Instructions for the task: Could you set down exactly the lines in the records below between the line holding "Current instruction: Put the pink" and the line holding "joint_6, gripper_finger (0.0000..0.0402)", inclusive?

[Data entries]
+ + + + +
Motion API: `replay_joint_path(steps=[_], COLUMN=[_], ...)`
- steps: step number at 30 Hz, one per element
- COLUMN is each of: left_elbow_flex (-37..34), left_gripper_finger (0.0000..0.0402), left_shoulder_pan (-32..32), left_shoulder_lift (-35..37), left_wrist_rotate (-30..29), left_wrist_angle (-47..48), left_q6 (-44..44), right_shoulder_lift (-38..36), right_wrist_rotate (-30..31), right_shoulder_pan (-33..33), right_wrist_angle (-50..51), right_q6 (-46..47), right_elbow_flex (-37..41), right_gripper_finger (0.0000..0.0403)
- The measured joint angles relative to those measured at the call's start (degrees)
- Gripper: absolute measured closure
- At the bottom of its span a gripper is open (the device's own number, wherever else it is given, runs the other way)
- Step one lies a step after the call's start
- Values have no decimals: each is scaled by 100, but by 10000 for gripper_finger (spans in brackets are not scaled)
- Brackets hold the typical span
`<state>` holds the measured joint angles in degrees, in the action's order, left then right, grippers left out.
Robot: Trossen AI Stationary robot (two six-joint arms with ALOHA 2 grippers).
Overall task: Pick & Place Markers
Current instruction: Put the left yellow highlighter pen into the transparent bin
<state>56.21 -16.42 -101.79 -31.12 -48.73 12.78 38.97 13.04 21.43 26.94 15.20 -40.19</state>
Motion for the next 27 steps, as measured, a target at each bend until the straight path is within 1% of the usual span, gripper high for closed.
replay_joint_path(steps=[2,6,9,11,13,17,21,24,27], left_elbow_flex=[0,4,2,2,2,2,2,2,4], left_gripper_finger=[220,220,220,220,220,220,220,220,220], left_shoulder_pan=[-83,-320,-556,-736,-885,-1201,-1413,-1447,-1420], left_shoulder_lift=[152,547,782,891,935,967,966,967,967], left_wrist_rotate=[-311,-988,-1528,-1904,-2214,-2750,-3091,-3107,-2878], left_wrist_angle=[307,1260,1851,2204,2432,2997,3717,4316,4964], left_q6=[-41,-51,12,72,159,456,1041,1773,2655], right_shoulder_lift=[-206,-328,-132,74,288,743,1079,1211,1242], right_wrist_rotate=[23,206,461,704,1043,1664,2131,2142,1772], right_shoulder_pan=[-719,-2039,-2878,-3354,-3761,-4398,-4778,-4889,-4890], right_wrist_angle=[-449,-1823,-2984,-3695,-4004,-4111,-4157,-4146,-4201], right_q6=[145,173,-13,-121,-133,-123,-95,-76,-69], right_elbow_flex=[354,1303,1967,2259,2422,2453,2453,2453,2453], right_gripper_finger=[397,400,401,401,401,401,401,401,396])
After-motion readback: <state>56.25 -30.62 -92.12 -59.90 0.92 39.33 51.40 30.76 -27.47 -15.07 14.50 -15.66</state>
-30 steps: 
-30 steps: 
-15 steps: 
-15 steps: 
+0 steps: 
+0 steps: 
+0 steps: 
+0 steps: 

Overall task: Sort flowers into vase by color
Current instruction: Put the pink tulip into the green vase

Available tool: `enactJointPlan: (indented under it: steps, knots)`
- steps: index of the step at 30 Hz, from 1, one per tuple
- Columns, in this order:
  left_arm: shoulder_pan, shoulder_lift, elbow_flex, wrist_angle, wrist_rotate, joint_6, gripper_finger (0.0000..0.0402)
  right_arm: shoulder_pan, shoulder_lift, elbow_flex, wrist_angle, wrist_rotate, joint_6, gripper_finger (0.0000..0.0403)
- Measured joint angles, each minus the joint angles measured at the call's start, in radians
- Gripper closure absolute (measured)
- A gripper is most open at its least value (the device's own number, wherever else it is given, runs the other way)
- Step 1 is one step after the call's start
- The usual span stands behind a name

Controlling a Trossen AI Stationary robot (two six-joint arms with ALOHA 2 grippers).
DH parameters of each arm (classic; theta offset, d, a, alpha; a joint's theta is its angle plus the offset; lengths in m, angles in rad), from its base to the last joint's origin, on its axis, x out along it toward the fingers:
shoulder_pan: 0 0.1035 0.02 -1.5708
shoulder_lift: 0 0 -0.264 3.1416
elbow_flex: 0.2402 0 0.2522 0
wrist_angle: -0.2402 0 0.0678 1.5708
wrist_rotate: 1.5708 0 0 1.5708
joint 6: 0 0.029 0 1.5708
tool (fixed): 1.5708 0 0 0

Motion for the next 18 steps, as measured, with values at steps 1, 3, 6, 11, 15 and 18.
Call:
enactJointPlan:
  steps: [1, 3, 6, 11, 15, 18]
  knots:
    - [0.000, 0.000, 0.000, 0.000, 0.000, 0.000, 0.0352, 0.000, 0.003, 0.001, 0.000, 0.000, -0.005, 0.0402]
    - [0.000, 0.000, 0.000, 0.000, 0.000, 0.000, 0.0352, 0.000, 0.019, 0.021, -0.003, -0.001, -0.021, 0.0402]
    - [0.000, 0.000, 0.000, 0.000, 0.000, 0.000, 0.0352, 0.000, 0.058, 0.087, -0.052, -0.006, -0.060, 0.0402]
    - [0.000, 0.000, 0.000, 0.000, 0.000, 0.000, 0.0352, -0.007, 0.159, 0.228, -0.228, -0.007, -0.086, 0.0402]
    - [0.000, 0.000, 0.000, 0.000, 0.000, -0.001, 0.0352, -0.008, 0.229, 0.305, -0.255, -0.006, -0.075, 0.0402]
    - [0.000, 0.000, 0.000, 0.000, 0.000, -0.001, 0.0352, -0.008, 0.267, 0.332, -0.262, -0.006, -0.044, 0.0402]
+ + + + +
Solution to the exercise:
Current instruction: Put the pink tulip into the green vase

Available tool: `enactJointPlan: (indented under it: steps, knots)`
- steps: index of the step at 30 Hz, from 1, one per tuple
- Columns, in this order:
  left_arm: shoulder_pan, shoulder_lift, elbow_flex, wrist_angle, wrist_rotate, joint_6, gripper_finger (0.0000..0.0402)

No further answer is required.